- Born: September 8, 1948 (age 77) Bronx, New York
- Education: Long Island University
- Occupations: CEO of Vector Group Chairman of Douglas Elliman Chairman of Nathan's Famous
- Spouse: Thea Hallman
- Children: 2 sons
- Parent(s): Charles Lorber Celia Benrubi Lorber

= Howard Lorber =

American businessman and investor (born 1948)

Howard Mark Lorber (born September 8, 1948) is an American businessman and investor.

==Early life and education==
Lorber was born to a Jewish family in The Bronx, the son of Charles and Celia (née Benrubi) Lorber but grew up in Paramus, New Jersey. He attended Long Island University where he is currently on the board of trustees. Lorber Hall was named in his honor. While he was in college, Lorber joined The Alpha Epsilon Pi fraternity.

==Career==
He is the president and CEO of Vector Group Ltd., a holding company. He is also the chairman of Douglas Elliman, a subsidiary of Vector, which is the largest residential real estate brokerage in the New York metropolitan area with 4,000 brokers as of 2014 (and an additional 300 in Florida).
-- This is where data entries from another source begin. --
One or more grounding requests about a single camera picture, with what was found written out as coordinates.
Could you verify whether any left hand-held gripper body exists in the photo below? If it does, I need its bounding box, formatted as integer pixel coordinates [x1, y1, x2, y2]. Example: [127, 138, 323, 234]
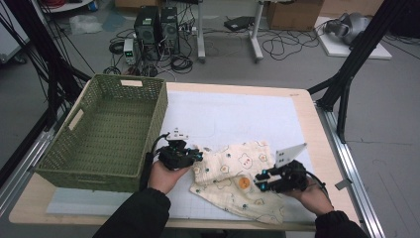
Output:
[157, 127, 195, 172]

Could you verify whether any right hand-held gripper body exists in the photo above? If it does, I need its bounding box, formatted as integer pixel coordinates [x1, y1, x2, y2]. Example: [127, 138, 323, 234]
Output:
[266, 142, 310, 194]

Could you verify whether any cream printed baby cloth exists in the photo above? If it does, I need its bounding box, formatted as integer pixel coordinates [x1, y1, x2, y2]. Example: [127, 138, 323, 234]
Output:
[188, 140, 288, 226]

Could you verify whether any green woven basket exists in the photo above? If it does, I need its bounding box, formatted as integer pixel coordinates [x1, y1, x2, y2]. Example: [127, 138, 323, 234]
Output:
[34, 72, 169, 194]

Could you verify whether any person's left hand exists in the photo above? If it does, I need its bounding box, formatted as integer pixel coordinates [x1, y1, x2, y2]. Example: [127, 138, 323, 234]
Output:
[147, 161, 192, 195]

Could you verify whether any person's right hand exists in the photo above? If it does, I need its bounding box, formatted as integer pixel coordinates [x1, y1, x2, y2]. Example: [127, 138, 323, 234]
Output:
[282, 178, 335, 218]

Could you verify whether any grey tape strip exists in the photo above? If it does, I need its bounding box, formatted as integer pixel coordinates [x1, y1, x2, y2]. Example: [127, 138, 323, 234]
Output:
[334, 178, 354, 191]

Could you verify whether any white grid mat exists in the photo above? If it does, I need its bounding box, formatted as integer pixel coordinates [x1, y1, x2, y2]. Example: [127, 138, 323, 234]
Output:
[46, 89, 318, 223]

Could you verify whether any grey power supply unit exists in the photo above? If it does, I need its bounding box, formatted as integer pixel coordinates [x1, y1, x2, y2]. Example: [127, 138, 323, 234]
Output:
[123, 38, 138, 66]

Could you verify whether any small black computer tower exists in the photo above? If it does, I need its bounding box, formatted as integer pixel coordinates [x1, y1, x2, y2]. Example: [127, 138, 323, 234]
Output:
[159, 6, 181, 56]

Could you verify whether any large black computer tower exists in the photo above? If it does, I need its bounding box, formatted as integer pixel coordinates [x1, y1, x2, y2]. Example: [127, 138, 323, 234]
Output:
[133, 5, 162, 62]

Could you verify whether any white platform board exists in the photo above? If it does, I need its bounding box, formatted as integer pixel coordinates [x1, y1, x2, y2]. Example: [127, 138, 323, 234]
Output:
[313, 16, 393, 60]

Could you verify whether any black flat device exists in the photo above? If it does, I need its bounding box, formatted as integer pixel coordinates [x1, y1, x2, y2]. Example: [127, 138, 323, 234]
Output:
[223, 15, 256, 33]

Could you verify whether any blue-grey floor sheet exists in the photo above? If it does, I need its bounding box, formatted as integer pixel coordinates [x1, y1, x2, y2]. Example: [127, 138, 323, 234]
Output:
[101, 9, 128, 33]

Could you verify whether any clear plastic bag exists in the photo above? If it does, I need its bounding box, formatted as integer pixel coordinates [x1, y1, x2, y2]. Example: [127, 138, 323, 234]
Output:
[68, 13, 104, 36]

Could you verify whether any brown cardboard box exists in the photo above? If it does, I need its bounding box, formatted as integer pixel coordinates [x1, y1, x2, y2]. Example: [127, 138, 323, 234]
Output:
[266, 0, 325, 32]

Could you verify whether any grey rounded machine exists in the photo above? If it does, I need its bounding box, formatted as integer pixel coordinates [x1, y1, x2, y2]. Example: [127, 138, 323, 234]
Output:
[323, 12, 372, 46]

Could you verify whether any white cabinet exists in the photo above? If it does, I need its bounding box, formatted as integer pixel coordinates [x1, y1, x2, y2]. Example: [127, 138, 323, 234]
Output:
[0, 0, 31, 63]

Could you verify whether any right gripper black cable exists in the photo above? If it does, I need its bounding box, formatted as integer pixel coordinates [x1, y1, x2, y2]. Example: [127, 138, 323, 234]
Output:
[305, 170, 330, 199]

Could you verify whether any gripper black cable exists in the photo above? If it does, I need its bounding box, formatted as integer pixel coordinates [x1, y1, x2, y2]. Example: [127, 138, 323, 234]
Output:
[140, 133, 170, 191]
[305, 170, 330, 199]

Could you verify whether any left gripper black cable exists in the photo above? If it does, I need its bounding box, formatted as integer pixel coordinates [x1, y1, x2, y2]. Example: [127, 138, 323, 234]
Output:
[140, 133, 170, 191]

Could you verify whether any aluminium rail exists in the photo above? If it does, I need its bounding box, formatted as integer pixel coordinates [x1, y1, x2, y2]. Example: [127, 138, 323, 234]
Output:
[0, 128, 55, 216]
[316, 105, 386, 238]

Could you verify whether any black coiled cable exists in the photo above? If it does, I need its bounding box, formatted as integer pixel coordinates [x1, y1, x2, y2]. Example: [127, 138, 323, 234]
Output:
[169, 54, 194, 74]

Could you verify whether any white desk frame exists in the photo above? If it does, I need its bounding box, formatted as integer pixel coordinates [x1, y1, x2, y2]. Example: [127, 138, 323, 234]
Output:
[196, 0, 265, 63]

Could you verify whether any black metal frame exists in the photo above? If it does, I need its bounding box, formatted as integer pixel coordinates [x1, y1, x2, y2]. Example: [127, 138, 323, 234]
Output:
[307, 0, 420, 144]

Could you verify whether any black frame with cables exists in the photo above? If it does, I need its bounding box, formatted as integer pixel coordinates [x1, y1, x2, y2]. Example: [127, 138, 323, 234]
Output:
[0, 0, 92, 130]

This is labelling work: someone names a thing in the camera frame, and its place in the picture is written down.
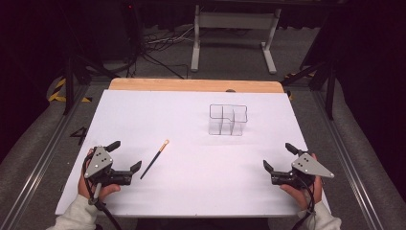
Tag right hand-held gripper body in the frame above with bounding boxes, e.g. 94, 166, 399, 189
270, 152, 336, 190

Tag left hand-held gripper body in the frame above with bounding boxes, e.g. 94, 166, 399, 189
83, 146, 134, 187

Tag clear acrylic organizer box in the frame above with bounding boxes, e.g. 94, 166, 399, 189
208, 103, 249, 137

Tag person's left hand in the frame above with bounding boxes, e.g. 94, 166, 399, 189
78, 148, 122, 202

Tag person's right hand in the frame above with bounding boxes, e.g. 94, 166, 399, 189
280, 174, 324, 211

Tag white table mat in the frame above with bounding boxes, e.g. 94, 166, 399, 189
55, 88, 331, 219

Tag black tripod stand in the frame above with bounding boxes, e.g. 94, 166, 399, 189
280, 56, 340, 122
60, 0, 120, 117

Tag yellow black hazard tape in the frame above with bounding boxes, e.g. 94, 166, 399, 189
47, 77, 94, 104

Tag wooden table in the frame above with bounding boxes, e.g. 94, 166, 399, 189
108, 78, 285, 95

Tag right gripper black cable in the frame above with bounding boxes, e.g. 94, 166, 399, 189
290, 176, 318, 230

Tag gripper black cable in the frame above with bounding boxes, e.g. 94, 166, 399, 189
290, 176, 318, 230
81, 149, 124, 230

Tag aluminium floor rail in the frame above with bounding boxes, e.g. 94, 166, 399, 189
0, 83, 91, 230
310, 89, 386, 230

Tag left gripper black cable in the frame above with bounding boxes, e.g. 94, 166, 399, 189
81, 149, 124, 230

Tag bundle of floor cables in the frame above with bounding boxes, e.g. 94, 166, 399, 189
126, 24, 196, 80

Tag white metal stand frame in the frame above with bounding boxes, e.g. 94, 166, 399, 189
190, 4, 282, 76

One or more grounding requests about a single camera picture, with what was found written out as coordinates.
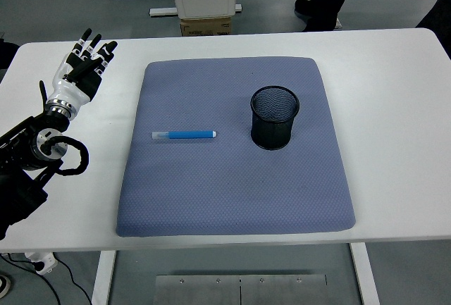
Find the black mesh pen holder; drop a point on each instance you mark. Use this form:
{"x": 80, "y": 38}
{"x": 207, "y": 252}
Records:
{"x": 271, "y": 136}

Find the brown cardboard box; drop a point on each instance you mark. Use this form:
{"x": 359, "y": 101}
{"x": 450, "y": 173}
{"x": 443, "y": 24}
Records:
{"x": 206, "y": 26}

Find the white table leg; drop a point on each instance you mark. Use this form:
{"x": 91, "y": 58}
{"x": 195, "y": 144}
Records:
{"x": 104, "y": 277}
{"x": 364, "y": 277}

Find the blue marker pen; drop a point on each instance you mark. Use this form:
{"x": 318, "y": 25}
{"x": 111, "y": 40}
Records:
{"x": 190, "y": 135}

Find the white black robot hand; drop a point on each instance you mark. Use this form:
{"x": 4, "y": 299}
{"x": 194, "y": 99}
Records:
{"x": 68, "y": 90}

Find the person's shoe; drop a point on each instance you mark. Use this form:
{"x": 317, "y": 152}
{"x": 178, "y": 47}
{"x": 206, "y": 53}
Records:
{"x": 3, "y": 284}

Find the blue-grey padded mat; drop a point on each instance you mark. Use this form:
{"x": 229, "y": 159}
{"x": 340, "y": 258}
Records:
{"x": 229, "y": 185}

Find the white power strip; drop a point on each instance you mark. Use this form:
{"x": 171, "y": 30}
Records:
{"x": 44, "y": 262}

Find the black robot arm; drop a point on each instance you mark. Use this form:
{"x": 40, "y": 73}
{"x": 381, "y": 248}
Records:
{"x": 21, "y": 143}

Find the white base bar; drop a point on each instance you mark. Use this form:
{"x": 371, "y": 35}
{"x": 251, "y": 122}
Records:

Lorber is chairman of fast food chain Nathan's Famous.

In May 2010, he became a member of the Board of Directors at Borders

==Personal life==
He is married to Thea Hallman. His son Michael Lorber is a real estate broker at Douglas Elliman and was featured on Million Dollar Listing New York. Lorber served as one of the top economic advisers to Donald Trump's 2016 presidential campaign.